**Problem**: Set the listing down again, exactly as it stands below.

+ + + + +

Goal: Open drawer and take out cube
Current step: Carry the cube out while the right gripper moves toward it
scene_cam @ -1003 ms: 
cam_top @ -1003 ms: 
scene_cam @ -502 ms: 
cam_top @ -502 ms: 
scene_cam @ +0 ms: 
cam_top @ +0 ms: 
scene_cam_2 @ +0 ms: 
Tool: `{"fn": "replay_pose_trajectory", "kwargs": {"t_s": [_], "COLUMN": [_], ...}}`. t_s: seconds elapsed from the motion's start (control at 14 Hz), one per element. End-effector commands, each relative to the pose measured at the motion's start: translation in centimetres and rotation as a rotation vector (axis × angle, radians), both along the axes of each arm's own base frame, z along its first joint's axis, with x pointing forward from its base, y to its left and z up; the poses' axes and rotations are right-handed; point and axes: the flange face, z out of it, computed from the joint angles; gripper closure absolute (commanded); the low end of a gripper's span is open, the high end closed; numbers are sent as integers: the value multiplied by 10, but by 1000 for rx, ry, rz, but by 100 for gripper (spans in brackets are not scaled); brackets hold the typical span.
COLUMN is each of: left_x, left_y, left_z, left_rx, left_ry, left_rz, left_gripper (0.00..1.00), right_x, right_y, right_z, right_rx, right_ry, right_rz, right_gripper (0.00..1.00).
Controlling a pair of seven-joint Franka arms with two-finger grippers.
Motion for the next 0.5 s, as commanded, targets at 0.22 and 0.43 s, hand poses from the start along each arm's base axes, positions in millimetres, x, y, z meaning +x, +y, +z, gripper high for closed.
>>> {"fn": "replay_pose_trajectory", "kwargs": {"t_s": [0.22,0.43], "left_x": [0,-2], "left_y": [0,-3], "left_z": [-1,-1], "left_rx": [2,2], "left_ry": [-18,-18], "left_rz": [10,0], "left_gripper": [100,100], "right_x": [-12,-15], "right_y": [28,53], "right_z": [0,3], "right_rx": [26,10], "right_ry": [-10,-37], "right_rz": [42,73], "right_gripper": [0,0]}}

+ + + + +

**Exercise answer**:
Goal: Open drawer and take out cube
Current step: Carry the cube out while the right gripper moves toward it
scene_cam @ -1003 ms: 
cam_top @ -1003 ms: 
scene_cam @ -502 ms: 
cam_top @ -502 ms: 
scene_cam @ +0 ms: 
cam_top @ +0 ms: 
scene_cam_2 @ +0 ms: 
Tool: `{"fn": "replay_pose_trajectory", "kwargs": {"t_s": [_], "COLUMN": [_], ...}}`. t_s: seconds elapsed from the motion's start (control at 14 Hz), one per element. End-effector commands, each relative to the pose measured at the motion's start: translation in centimetres and rotation as a rotation vector (axis × angle, radians), both along the axes of each arm's own base frame, z along its first joint's axis, with x pointing forward from its base, y to its left and z up; the poses' axes and rotations are right-handed; point and axes: the flange face, z out of it, computed from the joint angles; gripper closure absolute (commanded); the low end of a gripper's span is open, the high end closed; numbers are sent as integers: the value multiplied by 10, but by 1000 for rx, ry, rz, but by 100 for gripper (spans in brackets are not scaled); brackets hold the typical span.
COLUMN is each of: left_x, left_y, left_z, left_rx, left_ry, left_rz, left_gripper (0.00..1.00), right_x, right_y, right_z, right_rx, right_ry, right_rz, right_gripper (0.00..1.00).
Controlling a pair of seven-joint Franka arms with two-finger grippers.
Motion for the next 0.5 s, as commanded, targets at 0.22 and 0.43 s, hand poses from the start along each arm's base axes, positions in millimetres, x, y, z meaning +x, +y, +z, gripper high for closed.
>>> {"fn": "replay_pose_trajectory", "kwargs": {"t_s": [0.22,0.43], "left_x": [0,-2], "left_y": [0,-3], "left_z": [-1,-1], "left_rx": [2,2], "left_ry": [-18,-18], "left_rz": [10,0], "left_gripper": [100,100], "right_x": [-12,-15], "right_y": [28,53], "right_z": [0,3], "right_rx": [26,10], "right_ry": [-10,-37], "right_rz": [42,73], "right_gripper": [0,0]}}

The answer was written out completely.